Few things in life have the same emotional impact as music. With just a few bars of a song, we can be transported, uplifted, filled with joy or reduced to tears. And very little compares to the transformative experience of singing our hearts out. ‘Music has a profound capacity to connect with and express our emotions, and can open up a world of experience and beauty that goes beyond the mundane and banal realities of everyday life,’ writes Grenville Hancox, who has pioneered Singing on Prescription in NHS hospitals.

For many of us the thought of singing in front of other people brings back painful memories of school, of being asked to mime the words in carol concerts. But there are increasing numbers of courses intended to help timid singers find their voice. The Courage To Sing runs courses for people of all abilities, including those who don’t believe they can sing a note. ‘We get a lot of people coming to us who are really scared of expressing themselves. They can be amazing singers, but they’re full of fear,’ says founder Lorrayn de Peyer. ‘I trained as a singer, and I was doing well professionally, but I had tremendous emotional blocks, and a real lack of self-confidence. I tried a lot of different approaches to help me overcome it.’
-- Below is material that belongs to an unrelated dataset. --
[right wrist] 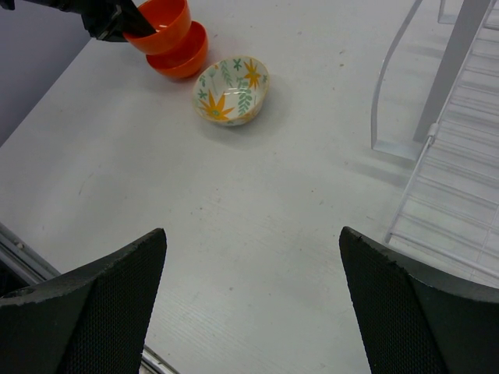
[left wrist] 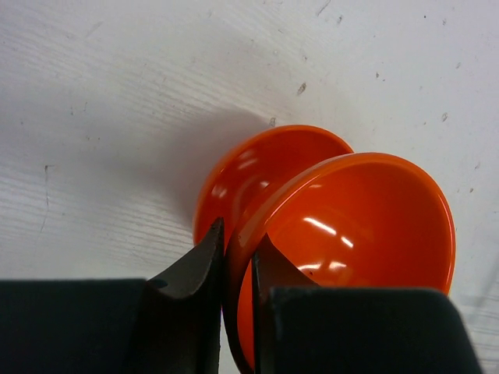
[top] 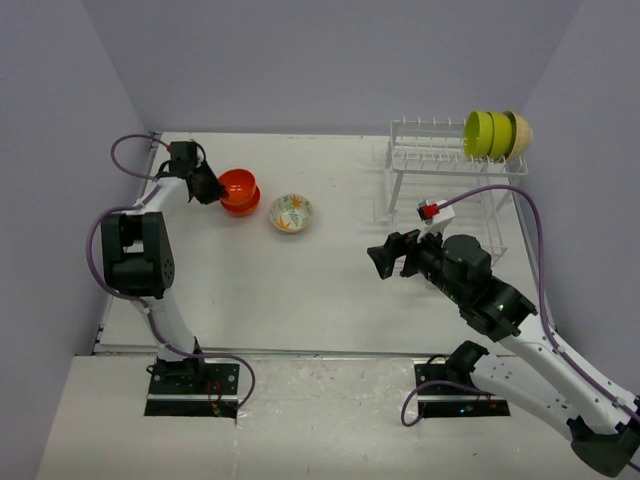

Some of those approaches are now integrated in The Courage To Sing workshops. ‘The first thing we ask everyone to do is stand in a circle and sing one note, all together. They begin to appreciate the healing qualities of sound, and the circle emphasises that everyone is equal. We don’t teach people to sing, we facilitate it, and there’s an important difference.’ Equally important is the emotional connection to the music. ‘We encourage people to choose what they sing but, ideally, they’ll connect to the message of a song, to its subtext. They’ll learn to ask themselves what emotion they’re going to access and bring to this song. We want people to perform from a place of authenticity and truth, so we try to find out from people where they want to go with their lives.’